IB Interview Prep · 2026

    LBO Interview Questions for Investment Banking

    Sources & uses, debt schedule, cash sweep, IRR/MOIC, entry and exit multiples — the LBO questions sponsor and IB interviews actually ask.

    LBO is the question that separates candidates targeting sponsor coverage and PE from candidates who only know the public-market technicals. The walkthrough is mechanical — sources & uses, debt schedule, exit math — but the follow-ups test commercial judgment: would you finance this business at 6x leverage, where do returns actually come from, and what kills sponsor IRR.

    This guide covers the LBO questions you will actually be asked, with the structured answers we drill candidates on inside Banking Prep AI.

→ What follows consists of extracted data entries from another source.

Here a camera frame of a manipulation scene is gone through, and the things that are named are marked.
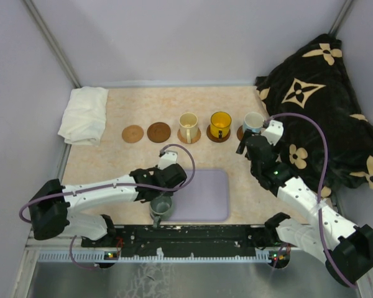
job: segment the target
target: cork coaster
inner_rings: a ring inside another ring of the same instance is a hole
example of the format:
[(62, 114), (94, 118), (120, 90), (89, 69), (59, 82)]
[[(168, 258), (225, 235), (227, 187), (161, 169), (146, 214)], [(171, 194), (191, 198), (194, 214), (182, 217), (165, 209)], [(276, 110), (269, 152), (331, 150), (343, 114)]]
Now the cork coaster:
[(237, 129), (236, 136), (239, 141), (242, 140), (243, 138), (243, 126), (242, 125)]
[(216, 138), (214, 135), (211, 134), (210, 124), (209, 124), (209, 126), (207, 126), (207, 129), (206, 129), (206, 134), (207, 134), (207, 137), (211, 141), (216, 142), (216, 143), (224, 143), (227, 139), (229, 139), (229, 136), (231, 135), (231, 130), (229, 130), (228, 134), (220, 140), (219, 138)]
[[(188, 144), (187, 140), (185, 140), (185, 139), (181, 136), (181, 130), (179, 130), (179, 129), (178, 129), (178, 132), (177, 132), (177, 137), (178, 137), (178, 139), (179, 139), (181, 142), (183, 142), (183, 143), (185, 143), (185, 144)], [(191, 140), (191, 144), (194, 144), (194, 143), (196, 143), (198, 140), (200, 140), (200, 137), (201, 137), (201, 131), (200, 131), (200, 129), (198, 129), (198, 134), (196, 135), (195, 138), (193, 138), (193, 139)]]
[(130, 125), (122, 132), (122, 138), (126, 143), (136, 143), (144, 136), (144, 130), (141, 126)]
[(163, 143), (164, 141), (167, 141), (171, 134), (172, 130), (170, 129), (170, 126), (163, 122), (153, 123), (147, 131), (149, 140), (154, 143)]

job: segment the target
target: gray floor
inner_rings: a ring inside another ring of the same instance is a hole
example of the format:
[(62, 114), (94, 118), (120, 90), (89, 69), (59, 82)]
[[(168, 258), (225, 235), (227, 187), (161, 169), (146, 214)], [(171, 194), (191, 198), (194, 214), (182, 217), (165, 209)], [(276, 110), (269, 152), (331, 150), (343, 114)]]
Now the gray floor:
[(116, 264), (98, 272), (71, 263), (38, 263), (29, 298), (359, 297), (340, 286), (310, 255), (293, 251), (290, 264)]

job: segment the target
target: black pillow
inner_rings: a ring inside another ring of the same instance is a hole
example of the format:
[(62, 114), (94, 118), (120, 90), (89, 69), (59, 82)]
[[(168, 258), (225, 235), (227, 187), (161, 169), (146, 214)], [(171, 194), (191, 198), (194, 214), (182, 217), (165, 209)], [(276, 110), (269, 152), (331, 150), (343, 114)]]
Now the black pillow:
[[(362, 115), (349, 81), (341, 41), (320, 35), (288, 57), (268, 76), (256, 78), (259, 97), (269, 115), (294, 112), (319, 124), (329, 148), (322, 196), (341, 185), (373, 189), (373, 126)], [(311, 189), (317, 189), (323, 167), (323, 145), (309, 122), (280, 119), (285, 132), (280, 157), (294, 167)]]

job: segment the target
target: folded towel
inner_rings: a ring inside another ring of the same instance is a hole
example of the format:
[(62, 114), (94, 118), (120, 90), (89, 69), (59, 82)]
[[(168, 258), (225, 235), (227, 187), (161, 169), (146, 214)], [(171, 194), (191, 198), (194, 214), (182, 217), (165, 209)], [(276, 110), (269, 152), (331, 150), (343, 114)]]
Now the folded towel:
[(65, 143), (98, 146), (106, 123), (108, 90), (83, 87), (72, 90), (58, 134)]

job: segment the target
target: gray wall
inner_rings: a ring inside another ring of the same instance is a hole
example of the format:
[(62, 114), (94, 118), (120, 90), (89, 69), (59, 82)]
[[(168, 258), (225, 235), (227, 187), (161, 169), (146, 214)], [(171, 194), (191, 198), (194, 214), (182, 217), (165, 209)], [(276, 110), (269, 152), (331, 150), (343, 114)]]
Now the gray wall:
[(21, 1), (0, 0), (0, 298), (12, 290), (30, 230), (18, 210), (53, 177), (70, 91)]
[(344, 1), (34, 2), (82, 84), (121, 86), (251, 83), (329, 31)]
[[(373, 124), (373, 0), (356, 5), (338, 37), (363, 114)], [(373, 191), (367, 185), (340, 193), (348, 217), (373, 227)]]

    What an LBO actually is

    An LBO is a financial sponsor (private equity firm) buying a company funded primarily by debt, with the goal of paying down that debt over a 4–6 year hold and exiting at a higher equity value. The debt sits on the target's balance sheet — not the sponsor's — and is serviced by the target's cash flow.

    Returns come from three sources: EBITDA growth, debt paydown, and multiple expansion. Sponsors underwriting today rarely model multiple expansion as a base case because it depends on market timing — they underwrite to operating improvement and debt paydown, with multiple expansion as upside.

    Sources & uses

    Every LBO model starts with sources & uses. Sources are where the money comes from; uses are where it goes. The two must balance — if they don't, the deal is not funded.

    Typical sources & uses
    Sources%Uses%
    Sponsor equity30–40%Equity purchase price70–85%
    Rolled management equity1–3%Refinanced debt10–20%
    TLB / senior secured30–40%Transaction fees2–4%
    Senior unsecured notes10–20%Minimum operating cash1–2%
    Mezzanine / PIK0–10%
    Balance-sheet cash0–5%

    Debt schedule and cash sweep

    The debt schedule projects each tranche's balance year by year, applying mandatory amortization (typically 1% per year for TLB) and a contractual cash sweep that uses excess FCF to pay down debt faster.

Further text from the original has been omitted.